The case concerned admissibility
of documents where Counsel for the Respondent objected to the admissibility of five of the Claimants’ documents because
these documents were photocopies and not covered under the exceptions in
Section 46 of the Evidence Act Cap. 6 of the Laws of Uganda, which requires the
production of original documents. He cited the case of Nathan
Bisaso Vs Ssenyonga & Another C.S No. 750 of 2017. He also submitted
that the other documents were not addressed to the Claimant and offended the
basic principles of admissibility. He
cited the case of Odongo Ochama Hussein
Vs Abdul Rajabi H.C.C.A No. 19/2018 in support of that proposition. He further submitted
that once a matter of admissibility of documents has been raised, it must be
dealt with, and contended that it was a wrong procedure to put documents in for
identification once their admissibility was contested.
Decision of the Court.
The court cited Section 18(1) of the Labour Dispute
(Arbitration and Settlement) Act which is to the effect that the Industrial Court is not bound by the rules
of evidence applicable to civil proceedings. It further cited the
decision in Lubega Moses & 5 others v Roofings Uganda
Ltd (Labour Dispute Ref.
166 of 2020), where it held the
view that evidence in labour matters ought to be freely given and received, and the decision in Moro
Charles v Greenhill Secondary School (Labour Dispute Ref. 10 of
2021), where it observed that the legislature intended to provide for a
less formal approach to labour justice and that there appeared to be unanimity
of view towards a less technically legalistic approach to evidence, entitling the Industrial Court to receive evidence submitted
before it and determine its relevance, materiality, and weight.
Court further noted
that cconsideration
of the probative value of the evidence after admission ensures necessary
safeguards, as such,
the minimal formality is not about injustice.
Citing the South
African decision of Southern Sun
Hotels (Pty) Ltd v SA Commercial Catering & Allied Works Union and Another
[2000] 21 in which he South African Labour Appeal Court found
that hearsay evidence would be admissible in certain circumstances of labour
disputes, court noted that the informal approach of evidence is rooted in social equity in administering labour justice.
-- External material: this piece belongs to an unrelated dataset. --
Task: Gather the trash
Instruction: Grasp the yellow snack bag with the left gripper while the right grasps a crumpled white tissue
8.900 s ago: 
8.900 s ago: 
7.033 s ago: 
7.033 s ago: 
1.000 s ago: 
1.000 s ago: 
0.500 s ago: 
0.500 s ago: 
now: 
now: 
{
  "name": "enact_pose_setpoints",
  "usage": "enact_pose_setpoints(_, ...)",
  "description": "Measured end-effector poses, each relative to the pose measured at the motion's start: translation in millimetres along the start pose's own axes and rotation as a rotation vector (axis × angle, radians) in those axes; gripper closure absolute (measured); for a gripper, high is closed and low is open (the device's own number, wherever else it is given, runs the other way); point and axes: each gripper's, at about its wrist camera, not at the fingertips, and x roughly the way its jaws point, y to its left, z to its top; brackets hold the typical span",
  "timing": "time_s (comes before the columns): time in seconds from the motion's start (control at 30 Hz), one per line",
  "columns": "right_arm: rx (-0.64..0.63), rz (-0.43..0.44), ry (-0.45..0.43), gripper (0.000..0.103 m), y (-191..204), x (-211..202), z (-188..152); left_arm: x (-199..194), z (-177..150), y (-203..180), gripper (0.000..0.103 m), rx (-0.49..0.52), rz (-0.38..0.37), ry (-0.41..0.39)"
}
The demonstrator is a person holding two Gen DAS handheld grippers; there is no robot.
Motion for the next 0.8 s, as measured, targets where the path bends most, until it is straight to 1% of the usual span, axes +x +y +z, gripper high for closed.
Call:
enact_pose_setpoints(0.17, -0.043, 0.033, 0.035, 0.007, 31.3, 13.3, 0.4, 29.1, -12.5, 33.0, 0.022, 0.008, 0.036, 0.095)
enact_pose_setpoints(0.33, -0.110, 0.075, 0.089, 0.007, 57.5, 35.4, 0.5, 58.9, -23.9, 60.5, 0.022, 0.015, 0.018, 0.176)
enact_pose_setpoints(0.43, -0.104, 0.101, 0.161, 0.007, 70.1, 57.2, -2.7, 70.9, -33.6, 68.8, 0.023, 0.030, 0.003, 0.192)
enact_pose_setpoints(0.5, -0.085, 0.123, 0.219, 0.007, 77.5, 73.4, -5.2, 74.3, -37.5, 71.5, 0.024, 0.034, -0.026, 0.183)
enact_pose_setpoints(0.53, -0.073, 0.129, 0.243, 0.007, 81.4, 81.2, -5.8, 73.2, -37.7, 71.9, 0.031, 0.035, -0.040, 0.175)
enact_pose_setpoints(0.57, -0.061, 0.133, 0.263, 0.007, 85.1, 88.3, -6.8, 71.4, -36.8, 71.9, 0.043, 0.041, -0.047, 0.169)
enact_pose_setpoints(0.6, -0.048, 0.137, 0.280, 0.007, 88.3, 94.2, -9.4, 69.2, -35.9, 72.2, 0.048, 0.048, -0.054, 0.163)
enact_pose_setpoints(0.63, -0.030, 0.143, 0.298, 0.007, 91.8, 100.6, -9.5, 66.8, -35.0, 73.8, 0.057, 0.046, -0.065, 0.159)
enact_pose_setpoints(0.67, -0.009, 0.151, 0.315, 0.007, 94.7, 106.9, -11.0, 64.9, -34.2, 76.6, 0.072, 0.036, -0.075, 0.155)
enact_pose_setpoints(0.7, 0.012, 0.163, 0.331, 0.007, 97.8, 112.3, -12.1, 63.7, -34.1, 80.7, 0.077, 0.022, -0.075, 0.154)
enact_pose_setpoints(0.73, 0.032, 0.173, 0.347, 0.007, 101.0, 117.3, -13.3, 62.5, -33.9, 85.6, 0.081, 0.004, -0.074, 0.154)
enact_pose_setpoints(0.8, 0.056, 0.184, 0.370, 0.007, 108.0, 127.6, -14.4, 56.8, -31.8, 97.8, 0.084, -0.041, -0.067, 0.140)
The constitutional precept of administering
substantive justice without undue regard to to technicalities as set out in Article
126(2)(e) of the 1995 Constitution is expressive of the rules of
procedure of the Industrial Court.
Court held that the
documents could not be rejected at the preliminary stage of trial as the Respondent
would still have ample time to address the court on the evidence’s authenticity,
credibility, corroboration, and reliability after it has been tested in
cross-examination. Court relied on the case of Jennifer Nsubuga v
Mukundane Michael (C.A.C.A No. 208 of 2018) where in the lead judgment,
the Honourable Lady
Justice Monica Mugenyi (JJA) held that the admission of a document in evidence does not in
any way affirm its legality or authenticity. Its admission is or was subject to
proof of its evidential worth, which would of necessity entail a determination
of its authenticity and or legality.
Significance of the
Decision
The industrial court
has fortified the point that it is not bound by the rules of evidence applicable
in civil proceedings and evidence in labour matters ought to be freely given and
received. The implication of this is that for an aggrieved party in a labour
dispute, may produce in evidence photocopies of essential documents like
contracts of employment, addendums to agreements, where the employer may have
not given the original copy to the employee. Oral accounts of documents such as
contracts of employment, termination letters, and any other notices may also be
admissible in the absence of the original document provided they are given by a
person who saw the document.
However, it is
important to note that while Section 18(1) of the LADASA provides for
flexibility in admissibility of evidence, Rule 12(2) of the Labour
Dispute (Arbitration and Settlement) (Industrial Court) Rules, 2012 strictly
stipulates that all documentary evidence tendered in the court shall be original or where
an original cannot be found, a certified copy of the original. To be on the safer
side, it is advisable that in the absence of the original copy of the document,
the photocopy is certified.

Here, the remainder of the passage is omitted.